The worst possible thing that we could do for those who suffer every day is to produce a report, let it lie on the shelf, wait for the Government response and not pursue it. We wish to pursue this matter until we see real change, and I do not mean just the kind of FGM that we have been discussing today. We raised with all witnesses that which is happening as we speak in places such as Harley street—private clinics that women go into to create what are described as designer vaginas. They consent to that happening; they are not forced to do it by individuals holding them down. They go voluntarily, for whatever reason—peer pressure or another reason—and have these operations themselves. I believe that this should be a criminal offence, and I am very pleased that all the witnesses who gave evidence to us this week—barring Detective Chief Superintendent Niven, who thought there should be a debate about this—also felt very strongly that it should be a criminal offence.

The argument is that we can allow this to happen if there is consent and it is done in the private sector, but not if it is done in people’s homes and redone sometimes in the public sector when women go to hospitals and doctors perform the operation again, for whatever reason. We should not have double standards. That is why I believe that what we have proposed should happen.

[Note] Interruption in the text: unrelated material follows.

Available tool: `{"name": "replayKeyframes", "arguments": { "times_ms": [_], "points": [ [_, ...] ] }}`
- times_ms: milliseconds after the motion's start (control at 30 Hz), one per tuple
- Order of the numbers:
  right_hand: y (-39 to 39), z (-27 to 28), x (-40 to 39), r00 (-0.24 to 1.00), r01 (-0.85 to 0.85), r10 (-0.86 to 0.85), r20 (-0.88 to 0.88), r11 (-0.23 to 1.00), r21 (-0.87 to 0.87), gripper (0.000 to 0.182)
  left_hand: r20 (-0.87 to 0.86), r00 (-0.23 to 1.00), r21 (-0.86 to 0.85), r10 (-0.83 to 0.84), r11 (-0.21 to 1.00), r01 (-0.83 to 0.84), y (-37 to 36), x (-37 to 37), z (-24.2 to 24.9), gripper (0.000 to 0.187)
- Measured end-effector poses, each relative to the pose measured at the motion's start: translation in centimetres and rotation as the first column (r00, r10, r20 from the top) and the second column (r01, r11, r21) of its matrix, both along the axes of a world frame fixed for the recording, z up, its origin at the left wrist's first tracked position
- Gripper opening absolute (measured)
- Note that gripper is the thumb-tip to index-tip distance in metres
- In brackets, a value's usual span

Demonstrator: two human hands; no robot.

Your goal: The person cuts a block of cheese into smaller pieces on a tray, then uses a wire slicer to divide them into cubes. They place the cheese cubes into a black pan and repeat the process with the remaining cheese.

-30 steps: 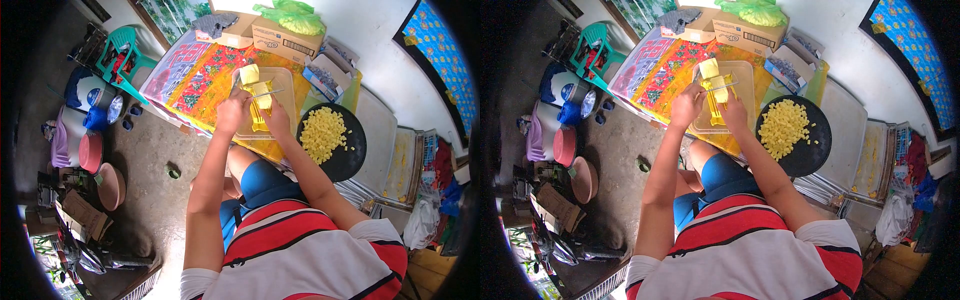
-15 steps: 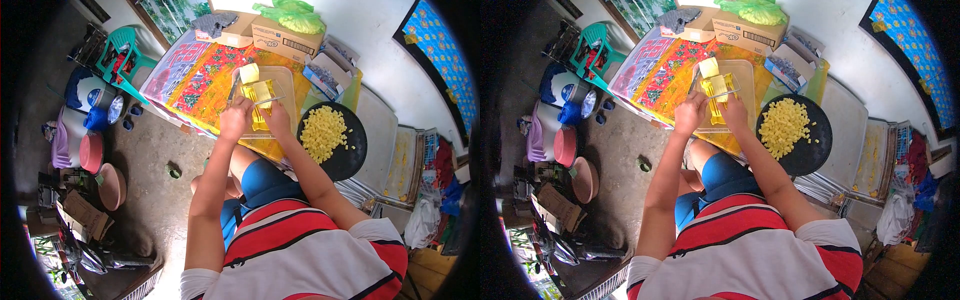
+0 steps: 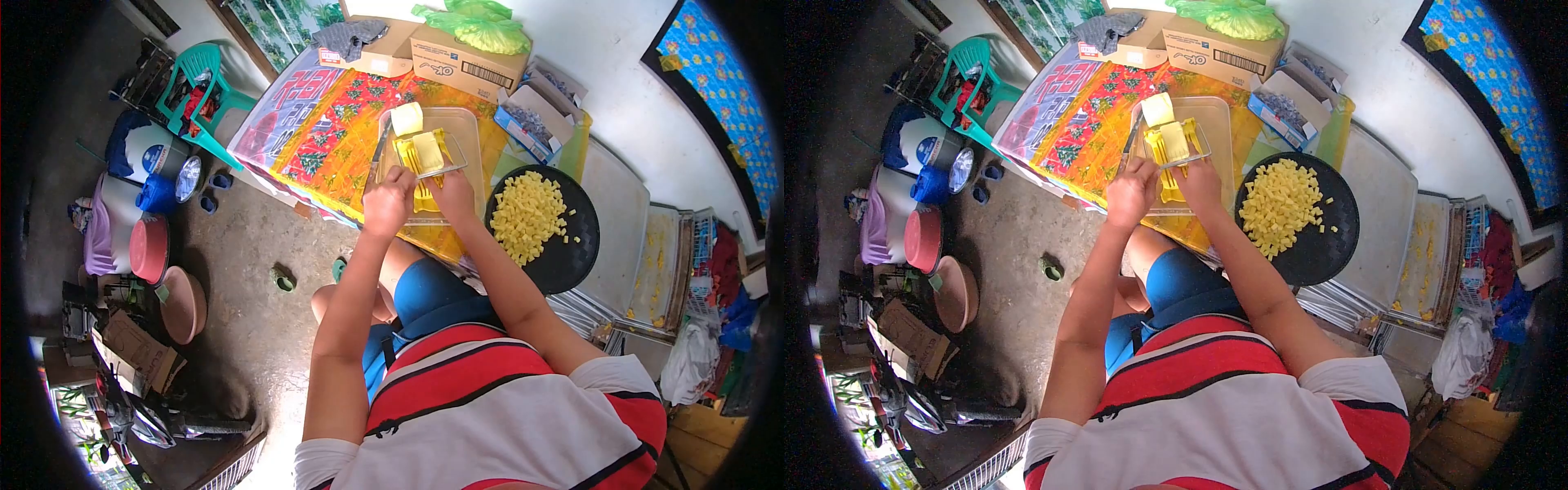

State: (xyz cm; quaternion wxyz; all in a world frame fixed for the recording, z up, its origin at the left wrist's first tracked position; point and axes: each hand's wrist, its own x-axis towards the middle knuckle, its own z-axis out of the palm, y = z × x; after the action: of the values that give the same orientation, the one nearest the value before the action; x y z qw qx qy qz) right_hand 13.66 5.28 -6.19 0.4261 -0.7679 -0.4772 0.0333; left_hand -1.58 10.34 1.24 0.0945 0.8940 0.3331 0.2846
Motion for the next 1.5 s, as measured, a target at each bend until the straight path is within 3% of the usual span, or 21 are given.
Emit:
{"name": "replayKeyframes", "arguments": {
  "times_ms": [367, 467, 567, 667, 767, 867, 967, 1367, 1500],
  "points": [
    [-0.2, 0.6, 0.1, 0.999, -0.018, 0.018, -0.04, 1.0, 0.002, 0.068, 0.023, 1.0, 0.04, 0.015, 0.999, -0.016, -0.4, 0.2, -0.7, 0.007],
    [-0.8, 0.9, 0.2, 0.993, -0.089, 0.096, -0.071, 0.992, 0.09, 0.072, 0.122, 0.992, 0.176, -0.027, 0.984, 0.005, -0.1, 0.2, -0.8, 0.004],
    [-1.9, 2.0, 0.1, 0.924, -0.126, 0.184, -0.334, 0.974, 0.188, 0.074, 0.115, 0.993, 0.135, -0.01, 0.991, -0.005, -0.5, 0.2, -0.5, 0.005],
    [-2.8, 1.4, 0.2, 0.941, -0.005, 0.079, -0.329, 0.976, 0.22, 0.071, 0.121, 0.993, 0.137, -0.006, 0.991, -0.011, -0.4, 0.2, -1.0, 0.004],
    [-2.7, 0.6, 1.0, 0.928, 0.073, 0.07, -0.366, 0.929, 0.363, 0.062, 0.05, 0.999, 0.04, 0.01, 0.999, -0.012, -0.7, 0.0, -0.9, 0.007],
    [-3.2, 1.7, 1.6, 0.846, 0.056, 0.081, -0.527, 0.969, 0.239, 0.051, 0.048, 0.999, 0.064, 0.009, 0.998, -0.012, -0.6, 0.0, -1.3, 0.008],
    [-3.5, 1.8, 1.9, 0.894, 0.029, 0.086, -0.44, 0.968, 0.249, 0.046, 0.148, 0.989, 0.14, -0.02, 0.99, -0.001, -0.9, 0.2, -1.6, 0.003],
    [-3.6, -1.7, 3.0, 0.813, -0.069, 0.262, -0.519, 0.93, 0.361, 0.043, 0.066, 0.998, 0.119, 0.017, 0.993, -0.025, -2.1, -0.4, -5.2, 0.011],
    [-3.8, -2.0, 3.1, 0.796, -0.076, 0.25, -0.551, 0.945, 0.319, 0.043, 0.065, 0.998, 0.144, 0.021, 0.989, -0.03, -2.4, -0.3, -6.1, 0.011]
  ]
}}
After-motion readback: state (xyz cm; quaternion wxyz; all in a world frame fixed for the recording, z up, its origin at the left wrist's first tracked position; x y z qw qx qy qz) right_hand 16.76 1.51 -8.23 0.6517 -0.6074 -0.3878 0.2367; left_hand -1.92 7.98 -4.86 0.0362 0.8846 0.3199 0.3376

I wish that I could say in conclusion that, as a result of something we have done, someone has been prevented from being the subject of FGM. We do not claim that. All we say is that we hope that we have raised the issue in a positive and constructive way. I believe that we are pushing at an open door. Government and Opposition are united on doing something about this. I saw the Prime Minister’s personal commitment during the Girl summit. Leaders came from all over the world to support the initiative that he and the Department for International Development had taken.

The Minister should take credit for the Girl summit and her involvement in that. Everyone is for it and everyone is united, but this practice is still going on in London, Leicester, Bristol and Manchester and is not being stopped. We have to stop it, because that is the right thing to do, it is the humane thing to do and it protects the human rights of girls and women.